Write out each line below exactly as it appears.

*** Begin section ***

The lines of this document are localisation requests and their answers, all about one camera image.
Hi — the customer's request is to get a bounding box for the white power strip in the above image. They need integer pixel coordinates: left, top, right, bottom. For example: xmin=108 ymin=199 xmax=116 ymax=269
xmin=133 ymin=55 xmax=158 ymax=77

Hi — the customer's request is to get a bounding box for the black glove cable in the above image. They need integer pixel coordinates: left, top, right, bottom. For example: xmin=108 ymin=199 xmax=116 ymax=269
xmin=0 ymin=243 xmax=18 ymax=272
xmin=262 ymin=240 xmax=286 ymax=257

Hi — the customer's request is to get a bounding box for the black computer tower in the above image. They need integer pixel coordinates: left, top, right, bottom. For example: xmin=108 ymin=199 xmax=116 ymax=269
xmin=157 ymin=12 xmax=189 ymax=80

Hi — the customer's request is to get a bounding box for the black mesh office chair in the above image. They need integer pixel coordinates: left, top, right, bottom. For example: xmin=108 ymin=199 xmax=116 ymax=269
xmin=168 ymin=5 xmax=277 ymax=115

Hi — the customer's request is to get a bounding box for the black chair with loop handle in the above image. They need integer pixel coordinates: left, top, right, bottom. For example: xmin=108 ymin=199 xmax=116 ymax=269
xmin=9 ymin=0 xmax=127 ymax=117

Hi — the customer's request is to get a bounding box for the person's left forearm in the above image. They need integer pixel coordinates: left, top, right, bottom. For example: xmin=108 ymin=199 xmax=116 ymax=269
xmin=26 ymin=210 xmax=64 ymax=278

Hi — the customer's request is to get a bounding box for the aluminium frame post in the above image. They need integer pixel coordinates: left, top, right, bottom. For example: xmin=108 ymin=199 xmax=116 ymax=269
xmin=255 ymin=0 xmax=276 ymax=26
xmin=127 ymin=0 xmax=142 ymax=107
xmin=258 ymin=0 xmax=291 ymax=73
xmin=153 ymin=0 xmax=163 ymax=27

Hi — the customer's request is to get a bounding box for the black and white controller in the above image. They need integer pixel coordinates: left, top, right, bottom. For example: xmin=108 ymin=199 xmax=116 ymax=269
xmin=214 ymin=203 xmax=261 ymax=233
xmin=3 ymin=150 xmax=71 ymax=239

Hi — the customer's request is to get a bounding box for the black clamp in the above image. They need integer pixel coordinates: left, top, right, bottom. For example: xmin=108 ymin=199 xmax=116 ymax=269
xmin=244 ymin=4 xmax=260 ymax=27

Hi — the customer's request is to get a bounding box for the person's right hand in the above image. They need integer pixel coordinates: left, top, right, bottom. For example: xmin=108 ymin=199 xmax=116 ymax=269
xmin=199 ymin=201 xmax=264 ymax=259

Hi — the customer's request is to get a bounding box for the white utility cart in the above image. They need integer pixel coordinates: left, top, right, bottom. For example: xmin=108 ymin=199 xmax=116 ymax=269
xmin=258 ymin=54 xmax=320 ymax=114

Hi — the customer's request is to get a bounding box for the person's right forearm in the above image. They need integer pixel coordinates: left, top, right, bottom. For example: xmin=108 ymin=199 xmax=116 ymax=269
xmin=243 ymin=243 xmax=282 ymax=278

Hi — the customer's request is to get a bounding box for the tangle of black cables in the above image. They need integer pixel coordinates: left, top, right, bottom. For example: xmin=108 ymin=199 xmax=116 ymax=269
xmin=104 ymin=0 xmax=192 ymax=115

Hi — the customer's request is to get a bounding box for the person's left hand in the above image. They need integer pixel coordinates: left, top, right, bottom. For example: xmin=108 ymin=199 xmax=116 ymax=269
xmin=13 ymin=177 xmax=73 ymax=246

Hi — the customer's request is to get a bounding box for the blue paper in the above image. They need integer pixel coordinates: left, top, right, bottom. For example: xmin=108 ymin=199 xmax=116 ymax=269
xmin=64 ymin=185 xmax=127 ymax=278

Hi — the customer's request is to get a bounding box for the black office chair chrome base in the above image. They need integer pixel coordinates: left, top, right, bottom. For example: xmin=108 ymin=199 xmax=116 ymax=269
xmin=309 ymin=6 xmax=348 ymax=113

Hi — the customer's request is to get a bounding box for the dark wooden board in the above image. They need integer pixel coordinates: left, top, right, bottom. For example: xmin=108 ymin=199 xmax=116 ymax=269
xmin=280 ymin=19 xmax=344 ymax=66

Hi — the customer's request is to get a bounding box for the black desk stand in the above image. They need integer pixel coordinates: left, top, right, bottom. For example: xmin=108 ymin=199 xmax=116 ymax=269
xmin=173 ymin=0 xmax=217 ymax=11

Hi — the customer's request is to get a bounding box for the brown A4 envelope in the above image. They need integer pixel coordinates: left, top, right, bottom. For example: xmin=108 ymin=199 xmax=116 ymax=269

*** End section ***

Solution to the exercise =
The lines of this document are localisation requests and their answers, all about one camera image.
Hi — the customer's request is to get a bounding box for the white power strip in the above image. They need integer pixel coordinates: left, top, right, bottom. For example: xmin=108 ymin=199 xmax=116 ymax=269
xmin=133 ymin=55 xmax=158 ymax=77

Hi — the customer's request is to get a bounding box for the black glove cable in the above image. They need integer pixel coordinates: left, top, right, bottom. For example: xmin=108 ymin=199 xmax=116 ymax=269
xmin=0 ymin=243 xmax=18 ymax=272
xmin=262 ymin=240 xmax=286 ymax=257

Hi — the customer's request is to get a bounding box for the black computer tower in the above image. They need integer pixel coordinates: left, top, right, bottom. For example: xmin=108 ymin=199 xmax=116 ymax=269
xmin=157 ymin=12 xmax=189 ymax=80

Hi — the customer's request is to get a bounding box for the black mesh office chair in the above image. They need integer pixel coordinates: left, top, right, bottom. For example: xmin=108 ymin=199 xmax=116 ymax=269
xmin=168 ymin=5 xmax=277 ymax=115

Hi — the customer's request is to get a bounding box for the black chair with loop handle in the above image. They need integer pixel coordinates: left, top, right, bottom. For example: xmin=108 ymin=199 xmax=116 ymax=269
xmin=9 ymin=0 xmax=127 ymax=117

Hi — the customer's request is to get a bounding box for the person's left forearm in the above image. They need integer pixel coordinates: left, top, right, bottom. For example: xmin=108 ymin=199 xmax=116 ymax=269
xmin=26 ymin=210 xmax=64 ymax=278

Hi — the customer's request is to get a bounding box for the aluminium frame post in the above image. They need integer pixel coordinates: left, top, right, bottom. For example: xmin=108 ymin=199 xmax=116 ymax=269
xmin=255 ymin=0 xmax=276 ymax=26
xmin=127 ymin=0 xmax=142 ymax=107
xmin=258 ymin=0 xmax=291 ymax=73
xmin=153 ymin=0 xmax=163 ymax=27

Hi — the customer's request is to get a bounding box for the black and white controller in the above image. They need integer pixel coordinates: left, top, right, bottom. For example: xmin=108 ymin=199 xmax=116 ymax=269
xmin=214 ymin=203 xmax=261 ymax=233
xmin=3 ymin=150 xmax=71 ymax=239

Hi — the customer's request is to get a bounding box for the black clamp in the above image. They need integer pixel coordinates: left, top, right, bottom. For example: xmin=108 ymin=199 xmax=116 ymax=269
xmin=244 ymin=4 xmax=260 ymax=27

Hi — the customer's request is to get a bounding box for the person's right hand in the above image. They need integer pixel coordinates: left, top, right, bottom. For example: xmin=108 ymin=199 xmax=116 ymax=269
xmin=199 ymin=201 xmax=264 ymax=259

Hi — the customer's request is to get a bounding box for the white utility cart in the above image. They need integer pixel coordinates: left, top, right, bottom. For example: xmin=108 ymin=199 xmax=116 ymax=269
xmin=258 ymin=54 xmax=320 ymax=114

Hi — the customer's request is to get a bounding box for the person's right forearm in the above image. They need integer pixel coordinates: left, top, right, bottom. For example: xmin=108 ymin=199 xmax=116 ymax=269
xmin=243 ymin=243 xmax=282 ymax=278

Hi — the customer's request is to get a bounding box for the tangle of black cables in the above image. They need integer pixel coordinates: left, top, right, bottom. For example: xmin=108 ymin=199 xmax=116 ymax=269
xmin=104 ymin=0 xmax=192 ymax=115

Hi — the customer's request is to get a bounding box for the person's left hand in the above image. They need integer pixel coordinates: left, top, right, bottom. For example: xmin=108 ymin=199 xmax=116 ymax=269
xmin=13 ymin=177 xmax=73 ymax=246

Hi — the customer's request is to get a bounding box for the blue paper in the above image. They need integer pixel coordinates: left, top, right, bottom. For example: xmin=108 ymin=199 xmax=116 ymax=269
xmin=64 ymin=185 xmax=127 ymax=278

Hi — the customer's request is to get a bounding box for the black office chair chrome base in the above image. They need integer pixel coordinates: left, top, right, bottom. For example: xmin=108 ymin=199 xmax=116 ymax=269
xmin=309 ymin=6 xmax=348 ymax=113

Hi — the customer's request is to get a bounding box for the dark wooden board in the above image. They need integer pixel coordinates: left, top, right, bottom. For example: xmin=108 ymin=199 xmax=116 ymax=269
xmin=280 ymin=19 xmax=344 ymax=66

Hi — the customer's request is to get a bounding box for the black desk stand in the above image. They need integer pixel coordinates: left, top, right, bottom. For example: xmin=108 ymin=199 xmax=116 ymax=269
xmin=173 ymin=0 xmax=217 ymax=11

Hi — the customer's request is to get a bounding box for the brown A4 envelope in the above image. They need integer pixel coordinates: left, top, right, bottom. For example: xmin=108 ymin=199 xmax=116 ymax=269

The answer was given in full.